Polisi membubarkan aksi demo di Papua (Foto: Ilustrasi) |
PAPUAN, Manokwari — Yan Christian Warinussy
merasa heran ketika membaca di media cetak di Manokwari, Papua Barat,
beberapa waktu lau, terkait beberapa aktivis Pemuda Papua yang
tergabung di dalam wadah Komite Nasional Pemuda Papua (KNPP) dipanggil
dan dimintai keterangan oleh aparat polisi dari Polres Manokwari.
“Apalagi dengan tuduhan sebagai terkait dugaan tindak pidana Makar,”
kata Warinussy, seperti di kutip dari rilis yang diterima oleh
suarapapua.com, beberapa waktu lalu.
Warinussy mengatakan, sebagai salah satu anggota Steering Committee
(SC) Panitia Pelaksanan Kongres II KNPP tersebut cukup heran, karena
sejauh yang ia ketahui bahwa kongres II KNPP tersebut sebenarnya hanya
merupakan bagian dari kegiatan rutin organisasi KNPP yang memang sudah
harus melaksanakan kongres, dimana di dalamnya dilakukan sejumlah upaya
refleksi atas perjalanan KNPP sebagai wadah pemersatu pemuda-pemudi
orang asli Papua di Tanah Papua.
Hal itu tersirat jelas didalam kerangka acuan [term of reference/TOR] yang menjadi pedoman penyelenggaraan kegiatan tersebut.
Disamping itu, yang paling penting bahwa KNPP tidak pernah tercatat
sekalipun sebagai organisasi terlarang berdasarkan aturan
perundang-undangan yang berlaku.
“Perlu diketahui oleh semua pihak, terutama rakyat Indonesia dan
pemerintah Indonesia serta seluruh komponen rakyat Papua, bahwa
satu-satunya organsiasi terlarang di negara ini hanyal Partai Komunis
Indoensia [PKI].
Sedangkan organisasi lainnya, termasuk Gerakan Aceh Merdeka (GAM) di
Aceh dan Organsiasi Papua Merdeka (OPM) di Tanah Papua, maupun Republik
Maluku Selatan (RMS) di Ambon tidak pernah tercatat dan atau dinyatakan
secara resmi oleh pemerintah Indoensia sebagai organisasi terlarang.
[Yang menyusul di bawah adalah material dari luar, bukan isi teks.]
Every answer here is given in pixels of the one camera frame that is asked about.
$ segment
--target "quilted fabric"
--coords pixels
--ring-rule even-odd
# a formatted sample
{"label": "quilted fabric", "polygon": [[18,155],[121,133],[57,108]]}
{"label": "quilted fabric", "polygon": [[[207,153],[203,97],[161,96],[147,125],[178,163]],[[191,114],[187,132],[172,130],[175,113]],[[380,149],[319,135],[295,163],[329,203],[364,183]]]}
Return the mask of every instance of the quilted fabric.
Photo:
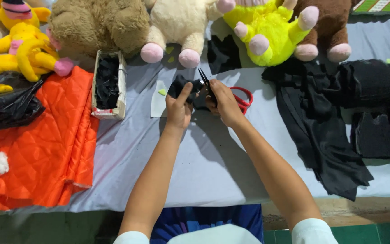
{"label": "quilted fabric", "polygon": [[91,187],[99,120],[91,116],[93,74],[75,67],[50,76],[36,96],[45,112],[30,125],[0,130],[9,171],[0,175],[0,210],[68,204]]}

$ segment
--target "person's left hand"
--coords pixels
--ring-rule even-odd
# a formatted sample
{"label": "person's left hand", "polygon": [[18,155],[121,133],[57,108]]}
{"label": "person's left hand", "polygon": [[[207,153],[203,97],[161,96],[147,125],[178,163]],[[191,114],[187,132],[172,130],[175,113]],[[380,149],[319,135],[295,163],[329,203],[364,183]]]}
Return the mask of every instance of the person's left hand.
{"label": "person's left hand", "polygon": [[187,104],[186,99],[191,94],[192,86],[192,83],[188,82],[185,87],[183,87],[183,90],[177,99],[172,98],[170,95],[166,95],[166,110],[168,112],[166,125],[178,129],[187,128],[191,121],[193,106]]}

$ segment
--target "stuffed toy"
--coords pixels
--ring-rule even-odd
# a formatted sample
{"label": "stuffed toy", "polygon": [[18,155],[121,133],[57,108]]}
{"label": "stuffed toy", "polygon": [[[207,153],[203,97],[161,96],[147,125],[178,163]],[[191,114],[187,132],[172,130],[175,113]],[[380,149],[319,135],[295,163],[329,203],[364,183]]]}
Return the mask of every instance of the stuffed toy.
{"label": "stuffed toy", "polygon": [[[46,22],[49,14],[49,9],[31,8],[22,0],[0,0],[0,21],[10,30],[8,36],[0,39],[0,54],[8,53],[0,55],[0,73],[20,72],[31,82],[37,82],[40,75],[51,70],[59,76],[70,73],[72,61],[60,59],[39,29],[40,22]],[[11,86],[0,84],[0,92],[12,90]]]}
{"label": "stuffed toy", "polygon": [[318,55],[317,44],[327,49],[327,57],[334,63],[345,61],[351,54],[346,24],[350,9],[359,0],[299,0],[295,14],[307,6],[317,6],[320,16],[317,25],[296,47],[294,55],[302,61],[311,61]]}
{"label": "stuffed toy", "polygon": [[47,35],[57,48],[96,58],[97,51],[141,50],[149,31],[142,0],[58,0],[52,5]]}
{"label": "stuffed toy", "polygon": [[204,47],[209,20],[217,20],[234,9],[235,0],[144,0],[150,13],[150,31],[141,58],[156,63],[163,58],[167,43],[181,44],[179,61],[195,68]]}
{"label": "stuffed toy", "polygon": [[318,8],[309,6],[289,23],[297,0],[236,0],[236,8],[224,15],[225,22],[245,43],[254,64],[276,66],[287,60],[296,45],[314,27]]}

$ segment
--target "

Menurut Warinussy, Undang Undang Nomor 9 Tahun 1999 tentang
Penyampaian Pendapat di Muka Umum itu sebenarnya sudah seringkali
disalahtafsirkan oleh banyak pihak, termasuk aparat kepolisian yang
menganggap bahwa setiap orang atau kelompok masyarakat yang mau
melaksanakan kegiatan penyampaian pendapat di muka umum harus mendapat
ijin dari polisi.
Pernyataan seperti ini keliru besar dan tidak ada, karena tidak
diatur di dalam undang undang tersebut. Yang benar adalah bahwa polisi
akan menerbitkan Surat Tanda Terima Pemberitahuan [STTP] atas adanya
pengajuan pemberitahuan pelaksanaan kegiatan dari masyarakat.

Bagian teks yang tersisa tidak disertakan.